聞柳一愣,等他回過神對方已經繼續笑着說道:“聞老師是想問這個嗎?”
見聞柳沉默男人便清楚自己猜對了,沒有洋洋得意,而是壓低了嗓音認真朝着聞柳解釋了起來。
“我是故意說的,聞老師,我也只是說了句真話而已。”
因為比聞柳高一些和站位的緣故,路燈的昏黃的光打在其身上,讓聞柳整個陷入了他的投影裏,就好像是他的一部分。
“聞老師很難出戲,我看得出來,所以我演這戲的時候很嫉妒。”
一邊将脖子上的圍巾取下,男人一邊耐着性子同聞柳說道,聲音很是溫柔,輕輕掃過聞柳的心尖,讓他一動也不敢動。
“嫉妒什麽?”
“當然是嫉妒戲中的自己,聞老師看着我的眼神好深情,可聞老師入戲太深,把我完全當作了戲中的角色。”
将取下的紅色圍巾一圈圈地纏繞在聞柳脖間,不知為何,就好像一條枷鎖系上了聞柳的脖子,給其印上标記,沾染着他的氣味,“當然,我不是在否定聞老師你,我只是單純控制不了自己的情緒而已,我演戲和聞老師完全不同,我很清楚自己在演戲,所以我知道我演不好戲,我這部戲從頭至尾演的都不過一點,那就是我喜歡你,聞老師。”
今天的男人和平日很是不同,就好像一個人嫉妒壓抑久了,內心的真實便忍不住暴露出來。
聞柳也是才意識到對方說的這一點。男人确實從未入過戲,他一直在演,而他之所以這回演得這般好也只是因為聞柳。

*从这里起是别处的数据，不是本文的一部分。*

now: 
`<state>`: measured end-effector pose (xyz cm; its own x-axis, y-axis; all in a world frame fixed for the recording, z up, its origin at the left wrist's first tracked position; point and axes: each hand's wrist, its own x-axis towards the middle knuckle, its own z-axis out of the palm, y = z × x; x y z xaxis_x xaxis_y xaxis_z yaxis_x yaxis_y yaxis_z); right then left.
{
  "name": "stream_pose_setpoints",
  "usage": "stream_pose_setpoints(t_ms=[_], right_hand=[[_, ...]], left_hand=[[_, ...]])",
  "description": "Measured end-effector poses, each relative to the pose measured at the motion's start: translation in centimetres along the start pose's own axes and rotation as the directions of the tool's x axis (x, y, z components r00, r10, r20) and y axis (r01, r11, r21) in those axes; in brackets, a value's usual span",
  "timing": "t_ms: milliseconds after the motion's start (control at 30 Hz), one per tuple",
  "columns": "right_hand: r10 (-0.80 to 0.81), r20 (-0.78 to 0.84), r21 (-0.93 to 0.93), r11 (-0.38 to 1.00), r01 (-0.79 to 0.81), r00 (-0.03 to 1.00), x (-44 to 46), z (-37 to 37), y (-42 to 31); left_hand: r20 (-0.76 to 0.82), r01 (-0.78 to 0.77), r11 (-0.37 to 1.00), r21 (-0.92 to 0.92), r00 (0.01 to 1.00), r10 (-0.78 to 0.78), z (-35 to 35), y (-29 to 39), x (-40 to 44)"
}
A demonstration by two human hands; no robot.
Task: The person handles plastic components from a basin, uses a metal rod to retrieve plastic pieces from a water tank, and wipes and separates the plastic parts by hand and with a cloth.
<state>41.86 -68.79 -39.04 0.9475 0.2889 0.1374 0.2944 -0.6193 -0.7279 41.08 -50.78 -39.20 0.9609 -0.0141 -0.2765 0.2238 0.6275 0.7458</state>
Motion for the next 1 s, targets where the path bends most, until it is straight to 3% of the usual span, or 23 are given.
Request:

從試戲開始就是,因為聞柳,對方才會演得這般真情實感。
“聞老師,戲是戲,我是我,如果以後聞老師入戲太深能不能多看我兩眼,我的存在就是為了聞老師你。”
肉麻的話語将聞柳激得潰不成軍,他幾乎不敢與對方對視,也不清楚對方這張嘴怎麽突然這麽能說。
“聞老師,看看我。”
像是不滿聞柳逃避般的低頭,男人伸手緩緩擡起聞柳的下巴,優越的五官在路燈照映下更顯明媚,他欣賞了片刻聞柳的神情,随後便情不自禁地低下了頭,吻住了聞柳柔軟的唇。
這個吻很綿長,聞柳就閉着眼任憑對方的唇在自己的唇瓣上摩挲,不知過了多久兩人才分開。
只是還沒等聞柳回味一旁就突然響起東西掉落在地的聲音,兩人不約而同地轉過頭,只見來的人并不是王浩,而是他們這部電影的導演。
對方正出神地站在那,手中的紙袋子已經摔在了地上,從裏邊摔出了一些這個劇組的小物件。那些都是很精美的東西,聞柳曾和對方開玩笑自己能不能帶回家去收藏。
只是現在沒人搭理這些值得收藏的小玩意,某位導演仿若雕塑般站着,雙眸瞪大,好似一瞬間天塌了一般。
看着有些好笑。
于是心情不錯的聞柳便真的勾起唇笑了。